** Opening Source data block **

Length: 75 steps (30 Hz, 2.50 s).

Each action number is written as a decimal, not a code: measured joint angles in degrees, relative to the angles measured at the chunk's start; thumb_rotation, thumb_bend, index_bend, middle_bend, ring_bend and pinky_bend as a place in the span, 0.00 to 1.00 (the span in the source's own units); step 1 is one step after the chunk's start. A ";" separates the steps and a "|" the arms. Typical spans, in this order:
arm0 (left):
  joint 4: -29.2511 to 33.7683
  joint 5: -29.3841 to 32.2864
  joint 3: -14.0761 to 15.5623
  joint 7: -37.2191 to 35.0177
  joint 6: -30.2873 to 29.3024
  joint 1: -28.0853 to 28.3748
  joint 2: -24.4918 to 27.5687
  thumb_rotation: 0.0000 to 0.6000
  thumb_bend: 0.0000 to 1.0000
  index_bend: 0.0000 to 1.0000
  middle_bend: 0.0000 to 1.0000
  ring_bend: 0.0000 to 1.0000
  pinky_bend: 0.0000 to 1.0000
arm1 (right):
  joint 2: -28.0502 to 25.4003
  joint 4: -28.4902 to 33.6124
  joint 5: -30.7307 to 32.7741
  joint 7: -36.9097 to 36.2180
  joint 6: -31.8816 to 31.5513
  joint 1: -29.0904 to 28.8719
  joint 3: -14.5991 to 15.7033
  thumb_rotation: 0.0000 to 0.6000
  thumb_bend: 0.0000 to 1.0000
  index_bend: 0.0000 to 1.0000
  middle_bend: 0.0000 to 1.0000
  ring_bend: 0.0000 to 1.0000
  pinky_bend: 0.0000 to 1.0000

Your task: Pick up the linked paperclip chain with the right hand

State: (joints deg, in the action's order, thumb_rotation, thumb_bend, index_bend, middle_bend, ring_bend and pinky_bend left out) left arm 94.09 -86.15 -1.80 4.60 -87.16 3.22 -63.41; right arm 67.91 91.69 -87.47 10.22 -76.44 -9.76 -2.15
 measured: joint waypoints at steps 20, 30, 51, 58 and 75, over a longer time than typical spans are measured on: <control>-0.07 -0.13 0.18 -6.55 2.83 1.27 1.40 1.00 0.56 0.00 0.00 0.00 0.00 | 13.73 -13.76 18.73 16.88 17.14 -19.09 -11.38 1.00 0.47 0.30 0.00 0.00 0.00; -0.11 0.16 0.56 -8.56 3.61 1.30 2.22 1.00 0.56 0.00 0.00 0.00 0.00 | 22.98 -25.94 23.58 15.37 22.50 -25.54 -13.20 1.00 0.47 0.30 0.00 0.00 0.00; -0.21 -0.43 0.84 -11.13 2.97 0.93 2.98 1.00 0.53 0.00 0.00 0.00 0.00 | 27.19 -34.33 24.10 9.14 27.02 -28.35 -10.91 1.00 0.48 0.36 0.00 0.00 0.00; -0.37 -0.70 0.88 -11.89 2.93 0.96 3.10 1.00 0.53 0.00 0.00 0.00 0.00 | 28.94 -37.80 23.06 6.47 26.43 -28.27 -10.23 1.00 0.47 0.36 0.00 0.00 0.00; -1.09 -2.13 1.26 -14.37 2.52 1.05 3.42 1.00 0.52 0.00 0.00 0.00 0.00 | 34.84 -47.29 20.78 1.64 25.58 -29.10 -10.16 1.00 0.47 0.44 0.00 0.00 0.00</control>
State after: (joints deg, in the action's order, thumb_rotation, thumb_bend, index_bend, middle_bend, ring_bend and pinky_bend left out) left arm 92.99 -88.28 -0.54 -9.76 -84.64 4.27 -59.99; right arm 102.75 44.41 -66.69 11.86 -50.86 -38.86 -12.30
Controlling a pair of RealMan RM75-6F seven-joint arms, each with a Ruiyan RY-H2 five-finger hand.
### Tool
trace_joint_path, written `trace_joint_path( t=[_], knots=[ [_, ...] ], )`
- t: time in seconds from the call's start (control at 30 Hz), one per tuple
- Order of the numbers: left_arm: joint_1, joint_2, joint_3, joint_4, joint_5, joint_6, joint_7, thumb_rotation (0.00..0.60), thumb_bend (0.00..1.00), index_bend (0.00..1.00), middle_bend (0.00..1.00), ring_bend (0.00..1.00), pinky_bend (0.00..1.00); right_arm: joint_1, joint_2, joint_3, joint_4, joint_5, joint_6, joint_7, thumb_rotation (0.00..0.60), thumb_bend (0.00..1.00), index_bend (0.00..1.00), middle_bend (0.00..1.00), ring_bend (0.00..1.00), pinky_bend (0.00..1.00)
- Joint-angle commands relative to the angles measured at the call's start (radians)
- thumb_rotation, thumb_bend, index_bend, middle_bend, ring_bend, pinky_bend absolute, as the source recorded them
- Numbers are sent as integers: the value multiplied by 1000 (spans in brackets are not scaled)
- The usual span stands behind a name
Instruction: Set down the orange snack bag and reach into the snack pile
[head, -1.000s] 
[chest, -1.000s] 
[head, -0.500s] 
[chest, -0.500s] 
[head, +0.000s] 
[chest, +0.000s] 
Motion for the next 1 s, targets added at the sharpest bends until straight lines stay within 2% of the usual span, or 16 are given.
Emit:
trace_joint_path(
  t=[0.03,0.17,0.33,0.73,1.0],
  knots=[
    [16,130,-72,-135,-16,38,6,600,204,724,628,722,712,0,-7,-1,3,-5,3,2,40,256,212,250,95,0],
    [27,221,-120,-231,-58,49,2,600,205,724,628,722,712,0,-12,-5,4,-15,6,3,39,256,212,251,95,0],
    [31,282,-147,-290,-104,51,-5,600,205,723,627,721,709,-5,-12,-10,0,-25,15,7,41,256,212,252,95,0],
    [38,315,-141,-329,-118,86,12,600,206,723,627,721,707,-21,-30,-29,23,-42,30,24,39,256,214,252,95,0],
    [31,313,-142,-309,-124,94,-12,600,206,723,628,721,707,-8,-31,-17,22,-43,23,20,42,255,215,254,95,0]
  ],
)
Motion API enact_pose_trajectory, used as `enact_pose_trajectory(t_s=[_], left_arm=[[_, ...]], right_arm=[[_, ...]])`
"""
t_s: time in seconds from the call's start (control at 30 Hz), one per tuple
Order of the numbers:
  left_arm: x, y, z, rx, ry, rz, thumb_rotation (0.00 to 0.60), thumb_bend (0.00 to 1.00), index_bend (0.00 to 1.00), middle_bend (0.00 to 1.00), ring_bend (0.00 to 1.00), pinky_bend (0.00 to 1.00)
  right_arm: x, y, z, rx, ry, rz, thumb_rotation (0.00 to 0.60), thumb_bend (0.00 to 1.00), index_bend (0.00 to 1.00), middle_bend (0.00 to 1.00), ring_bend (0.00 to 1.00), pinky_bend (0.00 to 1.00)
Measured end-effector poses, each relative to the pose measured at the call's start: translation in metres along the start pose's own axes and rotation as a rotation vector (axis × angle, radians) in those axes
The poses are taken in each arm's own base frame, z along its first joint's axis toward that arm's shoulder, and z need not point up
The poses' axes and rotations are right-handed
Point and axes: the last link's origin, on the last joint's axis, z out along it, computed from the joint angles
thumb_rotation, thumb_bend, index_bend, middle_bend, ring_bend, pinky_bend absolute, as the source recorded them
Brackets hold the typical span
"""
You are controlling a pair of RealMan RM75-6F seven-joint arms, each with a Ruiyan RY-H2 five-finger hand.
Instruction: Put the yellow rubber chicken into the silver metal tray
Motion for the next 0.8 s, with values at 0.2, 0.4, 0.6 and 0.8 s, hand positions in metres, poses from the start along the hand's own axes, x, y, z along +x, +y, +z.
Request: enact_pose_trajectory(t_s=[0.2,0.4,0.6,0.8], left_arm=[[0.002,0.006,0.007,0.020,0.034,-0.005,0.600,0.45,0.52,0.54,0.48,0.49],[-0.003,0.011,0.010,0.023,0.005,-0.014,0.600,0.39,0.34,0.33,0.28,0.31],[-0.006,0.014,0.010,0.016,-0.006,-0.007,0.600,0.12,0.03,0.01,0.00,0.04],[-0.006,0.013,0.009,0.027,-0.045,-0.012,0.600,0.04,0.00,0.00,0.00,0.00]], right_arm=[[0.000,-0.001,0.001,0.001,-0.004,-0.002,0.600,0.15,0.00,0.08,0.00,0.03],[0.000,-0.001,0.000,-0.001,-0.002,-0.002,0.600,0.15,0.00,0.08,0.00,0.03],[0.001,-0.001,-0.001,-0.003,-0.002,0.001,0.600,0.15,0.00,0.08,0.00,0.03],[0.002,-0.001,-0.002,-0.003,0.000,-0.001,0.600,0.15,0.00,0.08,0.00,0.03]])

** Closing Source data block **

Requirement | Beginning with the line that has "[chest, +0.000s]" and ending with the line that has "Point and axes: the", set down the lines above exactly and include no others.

Answer to this task |
[chest, +0.000s] 
Motion for the next 1 s, targets added at the sharpest bends until straight lines stay within 2% of the usual span, or 16 are given.
Emit:
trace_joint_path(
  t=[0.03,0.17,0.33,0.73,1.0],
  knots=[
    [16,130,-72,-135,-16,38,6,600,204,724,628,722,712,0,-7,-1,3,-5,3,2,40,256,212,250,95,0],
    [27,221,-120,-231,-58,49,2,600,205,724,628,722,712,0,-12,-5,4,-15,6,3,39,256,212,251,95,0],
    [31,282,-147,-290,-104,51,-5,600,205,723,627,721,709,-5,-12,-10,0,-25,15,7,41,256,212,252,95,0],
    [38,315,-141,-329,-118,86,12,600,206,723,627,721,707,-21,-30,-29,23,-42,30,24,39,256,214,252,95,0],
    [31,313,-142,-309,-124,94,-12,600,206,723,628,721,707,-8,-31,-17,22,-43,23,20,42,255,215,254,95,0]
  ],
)
Motion API enact_pose_trajectory, used as `enact_pose_trajectory(t_s=[_], left_arm=[[_, ...]], right_arm=[[_, ...]])`
"""
t_s: time in seconds from the call's start (control at 30 Hz), one per tuple
Order of the numbers:
  left_arm: x, y, z, rx, ry, rz, thumb_rotation (0.00 to 0.60), thumb_bend (0.00 to 1.00), index_bend (0.00 to 1.00), middle_bend (0.00 to 1.00), ring_bend (0.00 to 1.00), pinky_bend (0.00 to 1.00)
  right_arm: x, y, z, rx, ry, rz, thumb_rotation (0.00 to 0.60), thumb_bend (0.00 to 1.00), index_bend (0.00 to 1.00), middle_bend (0.00 to 1.00), ring_bend (0.00 to 1.00), pinky_bend (0.00 to 1.00)
Measured end-effector poses, each relative to the pose measured at the call's start: translation in metres along the start pose's own axes and rotation as a rotation vector (axis × angle, radians) in those axes
The poses are taken in each arm's own base frame, z along its first joint's axis toward that arm's shoulder, and z need not point up
The poses' axes and rotations are right-handed
Point and axes: the last link's origin, on the last joint's axis, z out along it, computed from the joint angles

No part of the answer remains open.